ACTIVITY: Only the lines below starting at the one that contains "An annotation job" and ending at the one that contains "target: black cable" are to be reproduced, exactly and with both ends kept.
(Beginning of PROVIDED RECORDS)
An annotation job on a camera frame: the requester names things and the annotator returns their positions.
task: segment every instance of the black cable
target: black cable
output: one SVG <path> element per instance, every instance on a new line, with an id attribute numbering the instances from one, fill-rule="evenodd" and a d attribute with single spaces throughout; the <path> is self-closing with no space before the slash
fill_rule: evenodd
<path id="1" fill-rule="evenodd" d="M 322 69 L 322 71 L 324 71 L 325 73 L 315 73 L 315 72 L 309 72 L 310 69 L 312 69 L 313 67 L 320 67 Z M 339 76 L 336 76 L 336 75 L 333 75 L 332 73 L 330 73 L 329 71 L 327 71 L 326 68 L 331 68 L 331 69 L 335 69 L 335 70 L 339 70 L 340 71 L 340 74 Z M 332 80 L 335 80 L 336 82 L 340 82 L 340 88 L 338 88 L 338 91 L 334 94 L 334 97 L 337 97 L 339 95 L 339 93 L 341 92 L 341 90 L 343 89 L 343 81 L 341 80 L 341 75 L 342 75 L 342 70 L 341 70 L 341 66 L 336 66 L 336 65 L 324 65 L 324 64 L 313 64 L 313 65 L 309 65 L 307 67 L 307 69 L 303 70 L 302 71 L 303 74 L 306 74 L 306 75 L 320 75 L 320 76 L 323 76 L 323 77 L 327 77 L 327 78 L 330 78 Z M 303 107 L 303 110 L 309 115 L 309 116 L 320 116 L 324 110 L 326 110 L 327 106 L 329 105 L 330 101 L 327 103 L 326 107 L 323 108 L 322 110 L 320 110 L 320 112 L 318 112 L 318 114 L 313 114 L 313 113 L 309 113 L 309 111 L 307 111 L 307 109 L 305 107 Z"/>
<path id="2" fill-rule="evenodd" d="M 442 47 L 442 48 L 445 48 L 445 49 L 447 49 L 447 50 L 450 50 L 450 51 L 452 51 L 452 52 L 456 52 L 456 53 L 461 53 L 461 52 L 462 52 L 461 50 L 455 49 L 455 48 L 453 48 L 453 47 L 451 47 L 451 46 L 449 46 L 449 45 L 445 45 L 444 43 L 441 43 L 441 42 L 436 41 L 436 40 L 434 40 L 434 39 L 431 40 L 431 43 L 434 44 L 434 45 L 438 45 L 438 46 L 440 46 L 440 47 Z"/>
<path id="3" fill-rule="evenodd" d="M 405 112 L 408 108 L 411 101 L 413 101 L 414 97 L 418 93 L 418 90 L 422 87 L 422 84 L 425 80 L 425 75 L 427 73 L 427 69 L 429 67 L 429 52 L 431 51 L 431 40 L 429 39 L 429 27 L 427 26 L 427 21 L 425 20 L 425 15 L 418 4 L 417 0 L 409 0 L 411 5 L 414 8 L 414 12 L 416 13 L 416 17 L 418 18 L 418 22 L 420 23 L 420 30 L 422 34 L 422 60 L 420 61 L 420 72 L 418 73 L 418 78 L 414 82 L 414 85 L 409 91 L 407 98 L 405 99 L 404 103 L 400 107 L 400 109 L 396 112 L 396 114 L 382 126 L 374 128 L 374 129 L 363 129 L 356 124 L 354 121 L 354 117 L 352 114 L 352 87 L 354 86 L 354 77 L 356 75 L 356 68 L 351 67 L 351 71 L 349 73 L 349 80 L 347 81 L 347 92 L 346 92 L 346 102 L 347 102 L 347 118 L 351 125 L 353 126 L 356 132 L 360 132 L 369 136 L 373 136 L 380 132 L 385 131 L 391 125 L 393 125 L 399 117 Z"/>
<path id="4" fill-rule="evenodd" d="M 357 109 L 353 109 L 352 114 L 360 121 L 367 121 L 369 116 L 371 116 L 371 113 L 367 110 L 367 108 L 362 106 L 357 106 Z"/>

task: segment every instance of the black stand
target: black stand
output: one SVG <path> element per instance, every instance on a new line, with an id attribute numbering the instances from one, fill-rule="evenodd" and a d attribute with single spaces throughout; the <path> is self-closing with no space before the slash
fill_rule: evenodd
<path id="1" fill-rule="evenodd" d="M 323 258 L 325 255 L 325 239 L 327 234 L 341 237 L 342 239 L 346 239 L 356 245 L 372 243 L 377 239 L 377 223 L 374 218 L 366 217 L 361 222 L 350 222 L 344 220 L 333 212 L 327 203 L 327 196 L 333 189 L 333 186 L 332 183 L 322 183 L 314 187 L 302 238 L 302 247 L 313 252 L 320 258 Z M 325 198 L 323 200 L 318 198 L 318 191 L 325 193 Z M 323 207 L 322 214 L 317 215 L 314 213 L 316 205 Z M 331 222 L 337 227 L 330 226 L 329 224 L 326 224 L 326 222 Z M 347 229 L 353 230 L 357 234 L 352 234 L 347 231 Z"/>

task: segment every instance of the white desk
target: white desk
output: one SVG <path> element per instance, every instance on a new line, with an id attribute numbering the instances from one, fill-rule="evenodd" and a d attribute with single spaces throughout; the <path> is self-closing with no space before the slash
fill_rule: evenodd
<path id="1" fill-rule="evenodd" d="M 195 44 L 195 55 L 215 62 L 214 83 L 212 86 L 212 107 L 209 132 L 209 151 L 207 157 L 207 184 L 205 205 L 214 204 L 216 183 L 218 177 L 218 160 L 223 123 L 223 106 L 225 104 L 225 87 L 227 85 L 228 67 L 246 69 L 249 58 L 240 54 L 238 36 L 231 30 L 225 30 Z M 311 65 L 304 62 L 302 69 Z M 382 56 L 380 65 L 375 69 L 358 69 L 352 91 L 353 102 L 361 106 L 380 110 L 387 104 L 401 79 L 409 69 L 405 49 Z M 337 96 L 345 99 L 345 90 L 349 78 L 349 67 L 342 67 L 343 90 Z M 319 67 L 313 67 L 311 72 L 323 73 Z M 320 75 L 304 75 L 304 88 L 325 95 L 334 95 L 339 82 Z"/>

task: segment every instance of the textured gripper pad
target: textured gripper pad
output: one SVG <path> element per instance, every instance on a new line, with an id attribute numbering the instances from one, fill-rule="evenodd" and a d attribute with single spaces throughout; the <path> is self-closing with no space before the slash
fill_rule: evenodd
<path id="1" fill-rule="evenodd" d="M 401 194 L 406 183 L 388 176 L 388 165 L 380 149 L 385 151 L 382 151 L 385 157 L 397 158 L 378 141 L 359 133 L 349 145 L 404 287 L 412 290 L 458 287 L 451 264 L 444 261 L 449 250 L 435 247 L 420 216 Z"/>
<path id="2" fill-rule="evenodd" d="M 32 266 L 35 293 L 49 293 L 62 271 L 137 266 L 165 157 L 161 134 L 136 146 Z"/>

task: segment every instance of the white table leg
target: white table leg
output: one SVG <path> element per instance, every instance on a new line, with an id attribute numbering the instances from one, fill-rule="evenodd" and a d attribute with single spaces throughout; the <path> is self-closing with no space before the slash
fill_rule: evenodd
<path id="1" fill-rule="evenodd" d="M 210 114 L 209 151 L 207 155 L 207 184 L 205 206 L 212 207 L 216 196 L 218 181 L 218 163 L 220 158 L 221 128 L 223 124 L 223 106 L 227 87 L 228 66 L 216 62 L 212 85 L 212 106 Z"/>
(End of PROVIDED RECORDS)
(Beginning of PROVIDED RECORDS)
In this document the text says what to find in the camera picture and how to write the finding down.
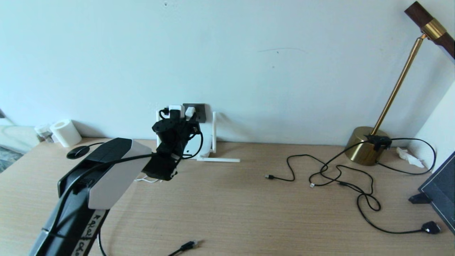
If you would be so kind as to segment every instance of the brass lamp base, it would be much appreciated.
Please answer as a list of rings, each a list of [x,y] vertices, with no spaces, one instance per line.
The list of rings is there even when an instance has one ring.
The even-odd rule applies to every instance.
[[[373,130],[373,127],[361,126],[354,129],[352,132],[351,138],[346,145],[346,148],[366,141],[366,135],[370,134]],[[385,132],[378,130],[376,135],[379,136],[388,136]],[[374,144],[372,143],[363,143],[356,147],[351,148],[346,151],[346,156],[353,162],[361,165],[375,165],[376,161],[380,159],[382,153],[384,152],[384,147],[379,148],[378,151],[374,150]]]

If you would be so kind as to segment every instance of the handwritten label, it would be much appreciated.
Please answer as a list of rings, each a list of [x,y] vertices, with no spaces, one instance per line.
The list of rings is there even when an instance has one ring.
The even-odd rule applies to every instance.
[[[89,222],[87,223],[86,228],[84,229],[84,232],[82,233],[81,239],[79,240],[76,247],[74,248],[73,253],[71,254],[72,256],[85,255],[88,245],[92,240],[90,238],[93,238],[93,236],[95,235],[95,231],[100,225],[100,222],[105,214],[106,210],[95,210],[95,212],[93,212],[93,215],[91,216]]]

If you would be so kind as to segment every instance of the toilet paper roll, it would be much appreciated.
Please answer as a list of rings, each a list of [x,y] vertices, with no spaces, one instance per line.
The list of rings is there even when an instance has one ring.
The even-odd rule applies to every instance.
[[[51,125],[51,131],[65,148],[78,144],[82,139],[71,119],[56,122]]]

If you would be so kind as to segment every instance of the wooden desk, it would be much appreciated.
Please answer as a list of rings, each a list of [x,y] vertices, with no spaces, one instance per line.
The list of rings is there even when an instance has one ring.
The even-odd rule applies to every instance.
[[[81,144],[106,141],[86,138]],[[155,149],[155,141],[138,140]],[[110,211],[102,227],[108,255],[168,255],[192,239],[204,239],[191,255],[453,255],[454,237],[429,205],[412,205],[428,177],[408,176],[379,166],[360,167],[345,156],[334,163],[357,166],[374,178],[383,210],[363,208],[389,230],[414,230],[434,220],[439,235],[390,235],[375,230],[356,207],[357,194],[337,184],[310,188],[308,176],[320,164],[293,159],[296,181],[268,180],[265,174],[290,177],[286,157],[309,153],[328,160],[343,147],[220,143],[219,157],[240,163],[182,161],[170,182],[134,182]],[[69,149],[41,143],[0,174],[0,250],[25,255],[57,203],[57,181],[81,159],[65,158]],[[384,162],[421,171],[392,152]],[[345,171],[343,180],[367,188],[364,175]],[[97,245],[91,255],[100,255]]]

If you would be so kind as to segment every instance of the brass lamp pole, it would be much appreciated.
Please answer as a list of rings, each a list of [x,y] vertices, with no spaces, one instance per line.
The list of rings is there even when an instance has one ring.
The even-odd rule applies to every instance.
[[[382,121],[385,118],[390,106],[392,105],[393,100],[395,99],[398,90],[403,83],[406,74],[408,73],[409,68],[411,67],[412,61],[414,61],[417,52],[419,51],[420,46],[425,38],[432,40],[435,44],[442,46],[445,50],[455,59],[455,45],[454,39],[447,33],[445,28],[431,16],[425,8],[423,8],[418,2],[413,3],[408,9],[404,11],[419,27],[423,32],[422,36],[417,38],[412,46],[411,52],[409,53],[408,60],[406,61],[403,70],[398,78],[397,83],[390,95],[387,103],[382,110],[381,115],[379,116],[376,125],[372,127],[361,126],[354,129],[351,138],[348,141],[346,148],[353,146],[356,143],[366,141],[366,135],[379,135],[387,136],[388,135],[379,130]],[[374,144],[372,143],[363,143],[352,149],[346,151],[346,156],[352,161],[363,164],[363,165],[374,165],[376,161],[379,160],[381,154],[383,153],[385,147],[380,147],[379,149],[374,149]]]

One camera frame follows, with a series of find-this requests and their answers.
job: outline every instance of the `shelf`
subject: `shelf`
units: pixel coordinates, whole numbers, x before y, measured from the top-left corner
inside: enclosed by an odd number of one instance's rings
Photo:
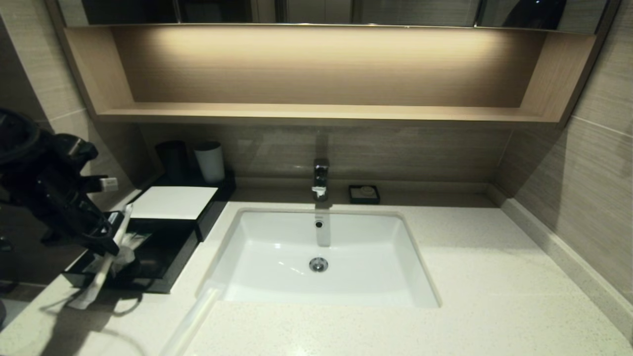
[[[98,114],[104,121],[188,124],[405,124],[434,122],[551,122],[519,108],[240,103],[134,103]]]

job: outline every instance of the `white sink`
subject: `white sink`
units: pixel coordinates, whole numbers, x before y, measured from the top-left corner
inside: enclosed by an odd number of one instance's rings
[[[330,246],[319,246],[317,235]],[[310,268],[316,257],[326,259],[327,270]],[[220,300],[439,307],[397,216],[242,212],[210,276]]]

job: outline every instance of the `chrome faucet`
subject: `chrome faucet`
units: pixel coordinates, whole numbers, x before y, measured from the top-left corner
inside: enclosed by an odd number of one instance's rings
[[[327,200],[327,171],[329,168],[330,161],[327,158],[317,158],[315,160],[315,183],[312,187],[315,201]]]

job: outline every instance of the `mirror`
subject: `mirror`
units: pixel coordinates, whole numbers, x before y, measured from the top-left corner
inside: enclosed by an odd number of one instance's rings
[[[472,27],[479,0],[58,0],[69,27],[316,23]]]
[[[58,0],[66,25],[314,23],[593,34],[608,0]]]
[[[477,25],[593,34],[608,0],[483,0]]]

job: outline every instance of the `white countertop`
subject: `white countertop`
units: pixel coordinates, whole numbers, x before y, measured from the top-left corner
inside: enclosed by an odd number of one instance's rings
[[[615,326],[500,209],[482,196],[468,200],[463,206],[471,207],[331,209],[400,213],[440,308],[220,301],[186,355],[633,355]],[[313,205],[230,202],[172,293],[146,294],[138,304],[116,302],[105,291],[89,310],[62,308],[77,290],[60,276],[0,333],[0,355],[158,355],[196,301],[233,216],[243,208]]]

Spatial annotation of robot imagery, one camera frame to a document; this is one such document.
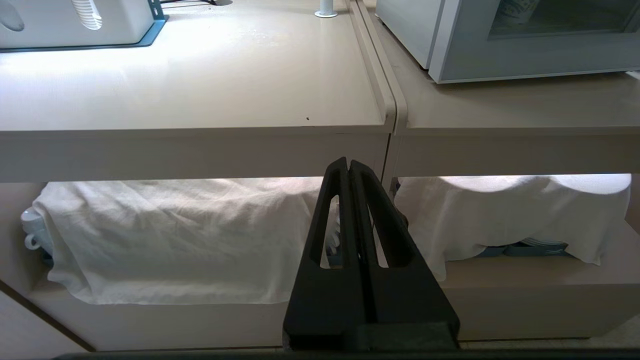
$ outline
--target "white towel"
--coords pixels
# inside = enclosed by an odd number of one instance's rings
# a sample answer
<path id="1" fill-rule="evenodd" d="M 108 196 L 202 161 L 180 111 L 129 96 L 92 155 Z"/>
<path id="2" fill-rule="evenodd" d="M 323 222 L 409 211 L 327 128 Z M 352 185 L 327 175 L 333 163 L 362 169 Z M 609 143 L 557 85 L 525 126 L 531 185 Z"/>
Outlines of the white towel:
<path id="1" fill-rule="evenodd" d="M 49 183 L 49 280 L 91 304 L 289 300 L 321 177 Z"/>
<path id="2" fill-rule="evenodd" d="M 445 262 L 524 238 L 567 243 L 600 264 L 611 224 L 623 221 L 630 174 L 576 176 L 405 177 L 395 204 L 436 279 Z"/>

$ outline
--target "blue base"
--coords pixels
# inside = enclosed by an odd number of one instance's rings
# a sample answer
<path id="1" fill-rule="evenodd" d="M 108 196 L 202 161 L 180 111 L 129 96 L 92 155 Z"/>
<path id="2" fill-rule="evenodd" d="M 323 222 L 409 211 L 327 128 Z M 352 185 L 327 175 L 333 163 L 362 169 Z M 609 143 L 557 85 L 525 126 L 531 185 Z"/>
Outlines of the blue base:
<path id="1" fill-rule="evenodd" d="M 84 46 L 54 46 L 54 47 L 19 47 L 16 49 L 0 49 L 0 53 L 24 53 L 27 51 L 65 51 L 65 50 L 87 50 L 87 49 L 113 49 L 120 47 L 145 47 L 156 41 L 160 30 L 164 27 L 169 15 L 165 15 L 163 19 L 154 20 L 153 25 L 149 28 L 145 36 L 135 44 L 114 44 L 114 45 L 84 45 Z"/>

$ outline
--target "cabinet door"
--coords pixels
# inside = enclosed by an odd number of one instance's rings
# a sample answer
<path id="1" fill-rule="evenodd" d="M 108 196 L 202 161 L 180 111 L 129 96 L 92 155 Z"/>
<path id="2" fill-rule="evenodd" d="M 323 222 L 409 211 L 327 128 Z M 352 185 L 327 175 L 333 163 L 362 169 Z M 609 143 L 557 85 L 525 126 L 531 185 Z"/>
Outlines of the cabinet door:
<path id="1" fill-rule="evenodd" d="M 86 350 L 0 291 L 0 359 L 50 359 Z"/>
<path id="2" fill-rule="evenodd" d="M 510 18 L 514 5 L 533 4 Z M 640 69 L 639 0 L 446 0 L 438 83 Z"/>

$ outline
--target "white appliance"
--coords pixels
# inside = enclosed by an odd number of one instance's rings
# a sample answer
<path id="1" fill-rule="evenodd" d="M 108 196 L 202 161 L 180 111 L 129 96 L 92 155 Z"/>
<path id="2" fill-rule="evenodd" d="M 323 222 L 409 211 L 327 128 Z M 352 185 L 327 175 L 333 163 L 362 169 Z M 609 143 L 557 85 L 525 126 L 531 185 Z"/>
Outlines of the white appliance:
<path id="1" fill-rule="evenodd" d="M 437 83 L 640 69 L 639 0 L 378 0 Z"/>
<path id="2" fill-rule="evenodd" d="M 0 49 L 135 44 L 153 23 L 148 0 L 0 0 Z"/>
(End of PROVIDED RECORDS)
(Beginning of PROVIDED RECORDS)
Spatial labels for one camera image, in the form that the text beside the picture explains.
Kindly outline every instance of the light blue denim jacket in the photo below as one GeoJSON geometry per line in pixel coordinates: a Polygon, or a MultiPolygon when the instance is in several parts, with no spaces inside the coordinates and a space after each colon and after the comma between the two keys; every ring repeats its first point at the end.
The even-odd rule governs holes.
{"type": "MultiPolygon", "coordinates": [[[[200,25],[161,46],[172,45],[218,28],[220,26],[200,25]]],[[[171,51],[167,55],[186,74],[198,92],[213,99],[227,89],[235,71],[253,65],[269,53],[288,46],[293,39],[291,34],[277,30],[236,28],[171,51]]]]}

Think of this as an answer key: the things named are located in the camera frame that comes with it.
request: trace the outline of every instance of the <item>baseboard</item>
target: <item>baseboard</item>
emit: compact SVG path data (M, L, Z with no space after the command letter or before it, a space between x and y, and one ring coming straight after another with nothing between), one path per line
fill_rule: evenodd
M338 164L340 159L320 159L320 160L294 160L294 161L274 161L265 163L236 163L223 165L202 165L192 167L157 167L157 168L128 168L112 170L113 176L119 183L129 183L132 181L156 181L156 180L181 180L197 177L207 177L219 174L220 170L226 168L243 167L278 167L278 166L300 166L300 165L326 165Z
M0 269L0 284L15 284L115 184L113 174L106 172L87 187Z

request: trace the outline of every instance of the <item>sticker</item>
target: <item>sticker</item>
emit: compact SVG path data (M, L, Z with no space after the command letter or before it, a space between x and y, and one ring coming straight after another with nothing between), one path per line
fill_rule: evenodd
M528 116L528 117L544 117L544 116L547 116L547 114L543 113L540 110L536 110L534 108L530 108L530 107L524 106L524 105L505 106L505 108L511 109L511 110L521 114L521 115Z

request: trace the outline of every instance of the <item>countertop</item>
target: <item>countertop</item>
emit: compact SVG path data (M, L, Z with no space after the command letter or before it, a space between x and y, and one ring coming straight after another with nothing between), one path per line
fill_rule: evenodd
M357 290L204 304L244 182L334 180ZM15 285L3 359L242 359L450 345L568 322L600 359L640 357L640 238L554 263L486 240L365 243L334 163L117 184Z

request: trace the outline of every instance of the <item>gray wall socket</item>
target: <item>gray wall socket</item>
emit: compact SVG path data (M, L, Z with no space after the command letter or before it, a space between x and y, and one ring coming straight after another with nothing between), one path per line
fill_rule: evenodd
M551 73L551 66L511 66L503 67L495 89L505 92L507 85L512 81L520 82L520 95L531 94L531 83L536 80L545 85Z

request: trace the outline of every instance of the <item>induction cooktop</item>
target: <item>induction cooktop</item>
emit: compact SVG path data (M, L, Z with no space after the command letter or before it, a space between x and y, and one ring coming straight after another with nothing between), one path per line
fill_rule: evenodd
(End of PROVIDED RECORDS)
EXERCISE RESULT:
An annotation job on a camera frame: the requester names things and the annotator returns their positions.
task: segment every instance of the black cable
target: black cable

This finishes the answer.